Institute of Physiology and Pathology of Hearing, ul. Zgrupowania AK Kampinos 1, 01-943 Warszawa, Poland.
J Acoust Soc Am. 2009 Dec;126(6):3137-46. doi: 10.1121/1.3243294.
Transiently evoked otoacoustic emissions (TEOAEs) are normally modeled as the sum of asymmetric waveforms. However, some previous studies of TEOAEs used time-frequency (TF) methods to decompose the signals into symmetric waveforms. This approach was justified mainly as a means to reduce the complexity of the calculations. The present study extended the dictionary of numeric functions to incorporate asymmetric waveforms into the analysis. The necessary calculations were carried out using an adaptive approximation algorithm based on the matching pursuit (MP) numerical technique. The classic MP dictionary uses Gabor functions and consists of waveforms described by five parameters, namely, frequency, latency, time span, amplitude, and phase.

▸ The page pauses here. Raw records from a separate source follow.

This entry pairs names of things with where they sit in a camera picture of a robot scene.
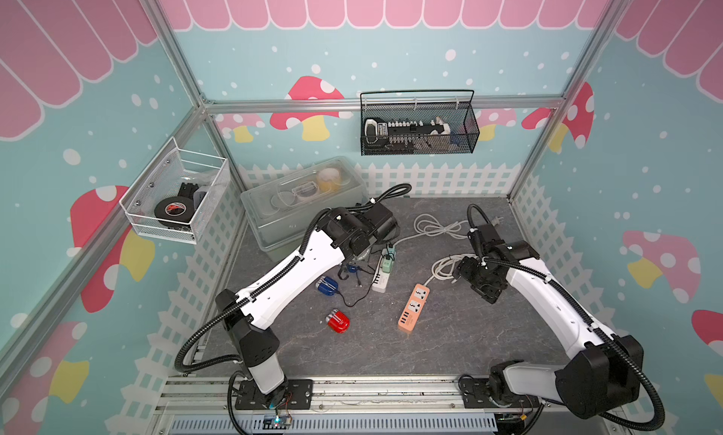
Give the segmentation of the white power strip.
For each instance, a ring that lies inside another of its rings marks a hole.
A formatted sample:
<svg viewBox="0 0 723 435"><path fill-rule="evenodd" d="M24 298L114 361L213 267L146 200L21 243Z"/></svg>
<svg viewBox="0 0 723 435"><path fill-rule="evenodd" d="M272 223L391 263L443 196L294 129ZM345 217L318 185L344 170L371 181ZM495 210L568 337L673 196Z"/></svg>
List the white power strip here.
<svg viewBox="0 0 723 435"><path fill-rule="evenodd" d="M388 282L391 277L390 274L385 274L381 271L380 262L384 258L383 256L380 257L380 261L378 261L378 265L374 274L374 278L372 280L372 286L371 289L378 293L385 293L387 290Z"/></svg>

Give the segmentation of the orange power strip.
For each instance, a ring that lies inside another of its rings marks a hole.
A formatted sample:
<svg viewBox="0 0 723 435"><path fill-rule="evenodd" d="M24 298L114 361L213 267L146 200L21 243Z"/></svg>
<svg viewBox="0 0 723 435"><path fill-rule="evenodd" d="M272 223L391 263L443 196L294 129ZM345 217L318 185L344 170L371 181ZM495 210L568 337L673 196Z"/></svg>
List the orange power strip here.
<svg viewBox="0 0 723 435"><path fill-rule="evenodd" d="M429 298L430 290L423 284L416 284L397 322L397 327L405 333L412 333L419 316Z"/></svg>

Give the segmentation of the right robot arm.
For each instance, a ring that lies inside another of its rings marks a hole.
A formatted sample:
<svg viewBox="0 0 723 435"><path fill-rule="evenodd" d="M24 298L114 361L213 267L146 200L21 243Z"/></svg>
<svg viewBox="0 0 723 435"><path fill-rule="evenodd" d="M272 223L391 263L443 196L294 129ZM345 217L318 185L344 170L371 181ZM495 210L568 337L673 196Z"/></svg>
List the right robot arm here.
<svg viewBox="0 0 723 435"><path fill-rule="evenodd" d="M631 335L619 336L593 316L557 281L527 242L508 243L484 211L467 207L467 238L474 251L453 275L470 284L484 301L496 303L516 289L554 332L568 357L566 365L536 365L512 360L491 368L487 395L497 406L536 397L565 407L580 419L600 416L636 431L661 429L662 398L643 371L644 349Z"/></svg>

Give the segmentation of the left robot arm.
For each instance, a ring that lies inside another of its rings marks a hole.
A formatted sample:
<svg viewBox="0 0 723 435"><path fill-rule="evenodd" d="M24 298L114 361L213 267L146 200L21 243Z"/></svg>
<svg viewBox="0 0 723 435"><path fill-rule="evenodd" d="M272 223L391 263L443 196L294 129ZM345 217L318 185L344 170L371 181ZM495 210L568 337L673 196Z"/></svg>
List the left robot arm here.
<svg viewBox="0 0 723 435"><path fill-rule="evenodd" d="M411 191L412 185L404 183L363 205L322 208L303 232L300 245L271 271L235 293L224 290L217 295L218 314L182 344L174 369L190 374L220 363L241 363L262 395L283 395L287 380L278 359L280 340L271 329L273 322L325 272L358 259L386 240L397 229L397 220L383 202ZM235 354L187 363L190 350L218 324L233 341Z"/></svg>

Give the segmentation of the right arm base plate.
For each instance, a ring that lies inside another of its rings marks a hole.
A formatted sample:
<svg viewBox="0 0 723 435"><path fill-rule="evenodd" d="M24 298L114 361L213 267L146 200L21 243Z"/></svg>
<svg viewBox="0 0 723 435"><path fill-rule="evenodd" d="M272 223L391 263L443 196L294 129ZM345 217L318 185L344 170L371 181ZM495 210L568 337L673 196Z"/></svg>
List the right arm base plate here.
<svg viewBox="0 0 723 435"><path fill-rule="evenodd" d="M515 395L503 390L498 384L489 384L487 377L476 378L467 374L457 379L457 386L465 409L513 409L531 412L540 406L537 397Z"/></svg>

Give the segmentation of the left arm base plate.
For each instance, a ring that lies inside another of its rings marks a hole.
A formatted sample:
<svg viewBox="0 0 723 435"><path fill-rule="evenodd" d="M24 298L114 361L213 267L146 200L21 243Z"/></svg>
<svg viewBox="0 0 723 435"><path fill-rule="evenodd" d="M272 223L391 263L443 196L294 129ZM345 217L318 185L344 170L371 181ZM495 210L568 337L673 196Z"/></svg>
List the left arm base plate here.
<svg viewBox="0 0 723 435"><path fill-rule="evenodd" d="M313 391L312 380L286 380L269 394L264 394L255 382L245 380L233 391L233 407L238 411L309 410Z"/></svg>

In the present investigation, a sixth parameter, the degree of asymmetry, was added in order to enhance the flexibility of this approach. The effects of expanding the available functions were evaluated by means of both simulations using synthetic signals and authentic TEOAEs. The resulting analyses showed that the contributions of asymmetric components in the OAE signal are appreciable. In short, the expanded analysis method brought about important improvements in identifying TEOAE components including the correct detection of components with long decays, which are often related to spontaneous OAE activity, the elimination of a "dark energy" effect in TF distributions, and more reliable estimates of latency-frequency relationships. The latter feature is especially important for correct estimation of latency-frequency data, which is a crucial factor in investigations of OAE-generation mechanisms.
瞬态诱发耳声发射(TEOAEs)通常被建模为不对称波形的和。然而,一些先前的 TEOAE 研究使用时频(TF)方法将信号分解为对称波形。这种方法主要是作为降低计算复杂性的一种手段。本研究将数字函数字典扩展到将不对称波形纳入分析中。使用基于匹配追踪(MP)数值技术的自适应逼近算法进行了必要的计算。经典的 MP 字典使用 Gabor 函数,由五个参数描述的波形组成,即频率、潜伏期、时间跨度、幅度和相位。在本研究中,增加了第六个参数,即不对称度,以提高这种方法的灵活性。通过使用合成信号和真实的 TEOAE 进行模拟来评估扩展可用函数的效果。结果分析表明,在 OAE 信号中,不对称分量的贡献是相当可观的。简而言之,扩展的分析方法在识别 TEOAE 分量方面带来了重要的改进,包括正确检测具有长衰减的分量,这些分量通常与自发 OAE 活动有关,消除 TF 分布中的“暗能量”效应,以及更可靠的潜伏期-频率关系估计。后者对于正确估计潜伏期-频率数据尤为重要,因为潜伏期-频率数据是 OAE 产生机制研究的关键因素。